One of the many clichés of book titling is the “____ is a verb” trick. It’s supposed to grab your attention, be a little disorienting, and suggest that _____ is full of unexpected action and energy. For example, a quick search shows that “Life is a Verb,” “News is a Verb,” “Friendship is a Verb,” and, somehow, even “Elvis is a Verb.” It’s unclear to me how any of those nouns are supposed to be verbs, and even if “Grammar is a Verb,” those sentences don’t really grammar very well.
On the other hand, since “Verb is a Noun,” the trope grammars in spite of itself.
Apparently it’s supposed to be very exciting that nouns are verbs. That’s why verbing nouns is hot, but nouning verbs is not.
The cliché is clichéing right along in religious circles, too. Here we have been told at various times that “God is a Verb,” “Church is a Verb,” “Worship is a Verb,” and of course, for readers both sacred and secular, “Love is a Verb.”
But it seems to me that, while the Bible is well aware that love is a verb, there’s a lot of good news and good sense in the fact that love is a noun.
For instance, John writes that we should love one another, since love is from God. The noun from God makes the verb from us possible.
Then he goes on to say that whoever loves has been born of God and knows God, and that anybody who doesn’t love doesn’t know God, since God is love. All these verbs, verbing their way right up to The Great Noun Itself, the Noun Above All Nouns, the supersubstantial Substantive and his consubstantial Son. Let us all, indeed, verb to that Noun, that person who is the place of all things.
The key passage, though, in which love’s nounhood is celebrated, is Paul’s rhapsodic chapter thirteen of First Corinthians. Love is something. It is an ample noun from which many adjectives depend, from which a thousand verbs are launched. Look at verses four through seven:
Love is patient and kind;
Love does not envy or boast;
It is not arrogant or rude.
It does not insist on its own way;
It is not irritable or resentful;
It does not rejoice at wrongdoing, but rejoices with the truth.
Love bears all things, believes all things, hopes all things, endures all things.
Love is something in particular, something very concrete and specific. You can paint its portrait, and those who know its face will recognize each of its features. In the context of First Corinthians, love is probably a kind of apocalyptic Christian fellowship that is brought about by the Holy Spirit as he incorporates those unsanctified saints of the First Church of Corinth into the body of the resurrected Messiah. Read at least chapters 12 through 15 all together to get the sense of 13.
But if you want to sharpen your perception of how concrete this noun is, try this simple trick I learned from the young leader of the Methodist Youth Fellowship where I got saved: Replace the word love with the name Jesus:
Jesus is patient and kind;
Jesus does not envy or boast;
He is not arrogant or rude.
He does not insist on his own way;
He is not irritable or resentful;
He does not rejoice at wrongdoing, but rejoices with the truth.
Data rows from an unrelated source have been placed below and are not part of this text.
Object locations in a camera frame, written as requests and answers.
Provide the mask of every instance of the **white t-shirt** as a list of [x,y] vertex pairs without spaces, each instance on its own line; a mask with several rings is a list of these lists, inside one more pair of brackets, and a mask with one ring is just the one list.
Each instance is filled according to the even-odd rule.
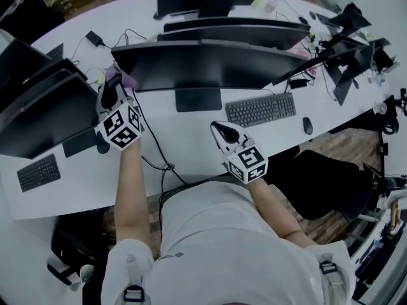
[[126,304],[130,285],[145,304],[324,304],[319,261],[332,254],[347,303],[355,288],[344,242],[306,249],[280,239],[260,217],[249,192],[208,182],[163,207],[161,257],[141,241],[123,240],[109,253],[102,304]]

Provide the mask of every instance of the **person's left arm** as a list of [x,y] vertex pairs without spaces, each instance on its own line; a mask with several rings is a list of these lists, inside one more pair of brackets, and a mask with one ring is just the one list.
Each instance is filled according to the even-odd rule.
[[117,243],[134,239],[149,246],[148,204],[140,149],[139,139],[121,153],[114,221]]

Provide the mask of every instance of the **cable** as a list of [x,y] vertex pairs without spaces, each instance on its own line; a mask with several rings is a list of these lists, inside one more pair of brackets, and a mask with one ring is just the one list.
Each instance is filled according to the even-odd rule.
[[290,7],[292,10],[294,10],[294,12],[300,17],[300,14],[286,0],[283,0],[283,1],[288,5],[288,7]]
[[117,43],[113,47],[110,47],[110,46],[106,45],[105,42],[102,42],[102,46],[105,46],[106,48],[109,48],[109,49],[113,49],[113,48],[115,48],[116,46],[119,45],[120,40],[121,40],[121,38],[123,36],[125,37],[126,45],[128,45],[128,36],[127,36],[126,33],[123,33],[122,35],[120,35],[119,40],[117,41]]
[[165,165],[167,166],[167,167],[164,167],[164,168],[159,168],[158,166],[155,166],[154,164],[152,164],[152,162],[150,162],[147,158],[145,158],[144,156],[142,156],[142,159],[143,159],[148,165],[150,165],[152,168],[155,168],[156,170],[161,170],[161,171],[162,171],[162,176],[161,176],[161,195],[160,195],[160,198],[159,198],[159,209],[158,209],[158,220],[159,220],[159,222],[160,222],[160,235],[161,235],[161,239],[162,239],[162,238],[163,238],[163,234],[162,234],[162,227],[163,227],[163,226],[162,226],[162,214],[161,214],[161,212],[162,212],[162,208],[163,208],[162,200],[163,200],[163,196],[164,196],[164,194],[165,194],[165,193],[164,193],[164,178],[165,178],[165,174],[170,170],[172,173],[174,173],[174,175],[175,175],[176,177],[178,177],[178,179],[179,179],[184,185],[188,185],[188,184],[187,184],[187,183],[178,175],[178,173],[175,171],[175,165],[172,164],[172,163],[169,163],[169,162],[167,161],[167,159],[165,158],[164,153],[163,153],[163,151],[161,150],[160,144],[158,143],[157,138],[155,137],[155,134],[153,133],[153,131],[152,131],[150,125],[148,124],[147,119],[146,119],[146,117],[144,116],[144,113],[143,113],[143,111],[142,111],[141,105],[140,105],[140,103],[139,103],[137,97],[135,96],[134,89],[132,89],[132,91],[133,91],[134,100],[137,102],[137,105],[138,105],[139,108],[140,108],[141,116],[144,118],[144,122],[146,123],[146,126],[148,127],[148,130],[151,132],[151,135],[152,135],[153,138],[154,138],[154,141],[155,141],[155,143],[156,143],[156,145],[157,145],[157,148],[158,148],[158,150],[159,150],[159,152],[160,152],[160,154],[161,154],[161,157],[164,159]]
[[72,61],[72,63],[73,63],[74,65],[78,65],[78,64],[80,63],[79,60],[73,61],[73,59],[74,59],[74,56],[75,56],[76,52],[78,51],[79,45],[82,43],[82,41],[83,41],[85,38],[86,38],[86,36],[83,36],[83,37],[81,38],[81,40],[79,41],[78,45],[76,45],[76,49],[75,49],[74,55],[73,55],[72,58],[71,58],[71,61]]
[[169,170],[173,170],[175,165],[174,164],[166,164],[167,167],[164,168],[160,168],[156,165],[154,165],[152,162],[150,162],[147,158],[145,158],[144,156],[141,156],[141,158],[152,168],[154,168],[155,170],[161,170],[162,171],[162,176],[161,176],[161,195],[160,198],[158,199],[159,202],[159,208],[158,208],[158,221],[160,222],[160,236],[161,236],[161,240],[163,238],[163,231],[162,231],[162,208],[163,208],[163,196],[164,196],[164,178],[165,178],[165,174],[169,171]]
[[99,68],[99,67],[92,67],[92,68],[89,68],[89,69],[85,72],[85,76],[86,76],[86,77],[88,76],[88,72],[91,71],[92,69],[98,69],[98,70],[101,71],[101,73],[103,73],[103,75],[106,75],[105,72],[104,72],[101,68]]
[[141,37],[141,38],[144,38],[144,39],[147,39],[147,38],[144,37],[143,35],[140,35],[138,32],[136,32],[135,30],[132,30],[132,29],[130,29],[130,28],[127,28],[127,29],[125,30],[125,33],[126,33],[126,31],[133,32],[133,33],[136,34],[137,36],[139,36],[139,37]]
[[121,38],[122,38],[123,36],[125,37],[126,45],[128,45],[129,38],[128,38],[128,35],[126,34],[126,31],[133,32],[134,34],[136,34],[136,35],[139,36],[140,38],[146,39],[143,35],[140,35],[140,34],[137,33],[135,30],[132,30],[132,29],[130,29],[130,28],[127,28],[127,29],[125,29],[125,32],[124,32],[122,35],[120,35],[119,40],[117,41],[117,43],[116,43],[113,47],[110,47],[110,46],[106,45],[105,42],[103,42],[102,45],[105,46],[106,48],[109,48],[109,49],[115,48],[116,46],[119,45],[120,40],[121,40]]
[[[315,84],[315,80],[317,79],[317,77],[313,77],[305,71],[301,72],[301,74],[304,77],[304,79],[307,81],[307,83],[310,83],[312,81],[312,83],[310,83],[310,86],[313,86]],[[307,77],[305,77],[304,74],[308,74],[310,77],[312,77],[312,79],[311,80],[307,79]]]
[[[167,161],[167,159],[165,158],[164,153],[163,153],[163,151],[161,150],[160,144],[158,143],[157,138],[155,137],[155,134],[153,133],[152,129],[150,128],[150,126],[149,126],[149,124],[148,124],[148,122],[147,122],[146,117],[144,116],[144,113],[143,113],[143,111],[142,111],[141,105],[140,105],[139,101],[137,100],[137,97],[135,96],[134,90],[132,90],[132,91],[133,91],[134,99],[135,99],[135,101],[137,102],[137,105],[138,105],[139,108],[140,108],[141,116],[144,118],[144,122],[146,122],[146,125],[147,125],[147,127],[148,127],[148,130],[151,132],[151,135],[152,135],[153,138],[154,138],[154,141],[155,141],[155,143],[156,143],[156,145],[157,145],[158,151],[159,151],[160,154],[161,154],[161,157],[164,159],[164,162],[165,162],[167,165],[170,165],[170,163],[169,163],[169,162]],[[174,175],[175,175],[176,177],[178,177],[178,179],[179,179],[183,184],[187,184],[187,183],[177,174],[177,172],[174,170],[174,168],[171,168],[171,171],[174,173]]]
[[268,88],[263,88],[262,90],[268,90],[268,91],[272,92],[272,93],[273,93],[273,95],[275,95],[275,92],[274,92],[274,91],[272,91],[272,90],[269,90]]
[[287,91],[287,88],[288,88],[288,86],[290,85],[290,79],[291,79],[291,78],[289,78],[289,79],[287,80],[286,89],[284,90],[284,93],[285,93],[285,94],[286,94],[286,93],[289,93],[289,92],[291,91],[291,87],[290,87],[290,90]]
[[278,17],[277,17],[277,15],[280,15],[280,16],[283,16],[285,19],[287,19],[288,21],[290,21],[290,19],[288,19],[288,17],[287,16],[285,16],[285,15],[283,15],[282,13],[279,13],[279,11],[278,10],[276,10],[275,11],[275,19],[279,19]]
[[331,97],[331,100],[333,100],[334,102],[336,102],[336,99],[335,99],[335,98],[332,98],[331,93],[330,93],[329,90],[328,90],[328,84],[326,83],[324,68],[322,68],[322,75],[324,76],[326,92],[328,93],[329,97]]

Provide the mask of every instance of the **shoulder strap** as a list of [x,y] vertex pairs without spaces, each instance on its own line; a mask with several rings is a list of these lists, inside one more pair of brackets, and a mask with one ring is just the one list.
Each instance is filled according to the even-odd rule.
[[347,301],[345,280],[332,258],[332,254],[323,254],[319,263],[325,305],[344,305]]

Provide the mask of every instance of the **black cable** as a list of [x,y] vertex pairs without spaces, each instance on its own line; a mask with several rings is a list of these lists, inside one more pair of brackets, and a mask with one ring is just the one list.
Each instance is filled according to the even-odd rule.
[[156,170],[161,170],[162,171],[162,175],[161,175],[161,195],[160,198],[158,199],[158,203],[159,203],[159,207],[158,207],[158,221],[160,223],[160,236],[161,236],[161,240],[163,238],[163,224],[162,224],[162,208],[163,208],[163,196],[164,196],[164,178],[165,178],[165,174],[169,171],[169,170],[173,170],[175,165],[174,164],[166,164],[167,167],[165,168],[160,168],[154,164],[152,164],[152,162],[150,162],[147,158],[145,158],[144,156],[141,156],[141,158],[152,168],[156,169]]
[[[134,99],[135,99],[135,101],[137,102],[137,105],[138,105],[139,108],[140,108],[141,116],[144,118],[144,122],[146,123],[146,125],[147,125],[147,127],[148,127],[148,130],[151,132],[151,135],[152,135],[153,138],[154,138],[154,141],[155,141],[155,143],[156,143],[156,145],[157,145],[157,148],[158,148],[158,150],[159,150],[159,152],[160,152],[160,154],[161,154],[161,157],[164,159],[164,162],[165,162],[168,166],[170,166],[170,163],[167,161],[167,159],[166,159],[165,156],[164,156],[163,151],[161,150],[160,144],[158,143],[157,138],[155,137],[155,134],[153,133],[152,129],[150,128],[150,126],[149,126],[149,124],[148,124],[148,122],[147,122],[146,117],[144,116],[144,113],[143,113],[143,111],[142,111],[141,105],[140,105],[139,101],[137,100],[137,97],[135,96],[134,90],[132,90],[132,91],[133,91]],[[177,174],[177,172],[174,170],[174,167],[171,168],[170,170],[174,173],[174,175],[175,175],[176,177],[178,177],[178,179],[179,179],[183,184],[187,184],[187,183]]]
[[324,76],[326,92],[328,93],[329,97],[331,97],[331,100],[333,100],[334,102],[336,102],[336,99],[335,99],[335,98],[332,98],[332,95],[331,95],[331,93],[329,92],[328,84],[326,83],[325,72],[324,72],[324,68],[323,68],[323,67],[322,67],[322,75]]
[[133,33],[136,34],[137,36],[139,36],[139,37],[141,37],[141,38],[144,38],[144,39],[147,39],[147,38],[144,37],[143,35],[140,35],[138,32],[136,32],[135,30],[132,30],[132,29],[130,29],[130,28],[127,28],[127,29],[125,30],[125,33],[126,33],[126,31],[133,32]]
[[290,90],[287,91],[287,88],[288,88],[288,86],[290,85],[290,79],[291,79],[291,78],[289,78],[289,79],[287,80],[287,85],[286,85],[286,89],[284,90],[284,93],[288,93],[288,92],[291,91],[291,87],[290,87]]
[[311,74],[309,74],[307,71],[303,71],[302,75],[303,77],[306,79],[306,77],[304,76],[304,74],[306,74],[309,78],[311,78],[312,83],[310,83],[311,86],[313,86],[315,84],[315,80],[317,79],[317,75],[315,74],[315,77]]
[[282,14],[282,13],[279,13],[279,11],[278,10],[276,10],[275,11],[275,19],[279,19],[278,17],[277,17],[277,15],[280,15],[280,16],[283,16],[285,19],[287,19],[288,21],[290,21],[290,19],[288,19],[288,17],[287,16],[285,16],[284,14]]
[[288,7],[290,7],[292,10],[294,10],[294,12],[300,17],[300,14],[286,0],[283,0],[283,1],[288,5]]
[[304,76],[304,73],[306,73],[306,72],[301,72],[301,75],[304,77],[304,79],[307,81],[307,83],[310,83],[310,86],[313,86],[315,84],[315,79],[316,78],[313,77],[313,79],[309,80],[309,79],[307,79],[307,77]]
[[122,38],[123,36],[125,37],[126,45],[128,45],[128,36],[127,36],[126,33],[123,33],[122,35],[120,35],[119,40],[117,41],[117,43],[116,43],[113,47],[110,47],[110,46],[106,45],[105,42],[102,42],[102,45],[105,46],[106,48],[113,49],[113,48],[115,48],[116,46],[119,45],[120,40],[121,40],[121,38]]
[[268,91],[272,92],[272,93],[273,93],[273,95],[275,95],[275,92],[274,92],[274,91],[272,91],[272,90],[269,90],[268,88],[263,88],[262,90],[268,90]]
[[83,41],[85,38],[86,38],[86,36],[83,36],[83,37],[81,38],[81,40],[79,41],[78,45],[76,45],[76,49],[75,49],[74,55],[73,55],[72,58],[70,59],[74,65],[78,65],[78,64],[80,63],[79,60],[73,61],[73,59],[74,59],[74,56],[75,56],[76,52],[78,51],[79,45],[82,43],[82,41]]
Jesus bears all things, believes all things, hopes all things, endures all things.
Of course doing this is not the same thing as interpreting the passage! First Corinthians 13:4-7 is not a series of sentences about Jesus, but a series of sentences about what they say they’re about: Love. It’s a trick which should send you right back to the passage as it stands, as a description of the solid reality of love. Running it through the filter of the name of Jesus might make you notice how each statement is true, because with Jesus as the subject, every one of them becomes even more palpably true.
By contrast, try the next trick. Read verses four through seven again, but this time, where it says love, insert your own name and the right pronoun:
_______ is patient and kind;
______ does not envy or boast;
__ is not arrogant or rude.
__ does not insist on ___ own way;
__ is not irritable or resentful;
__ does not rejoice at wrongdoing, but rejoices with the truth.
______ bears all things, believes all things, hopes all things, endures all things.
Perhaps you noticed that this alteration makes every statement false. That’s because you’re not the noun you’re supposed to be. But love is.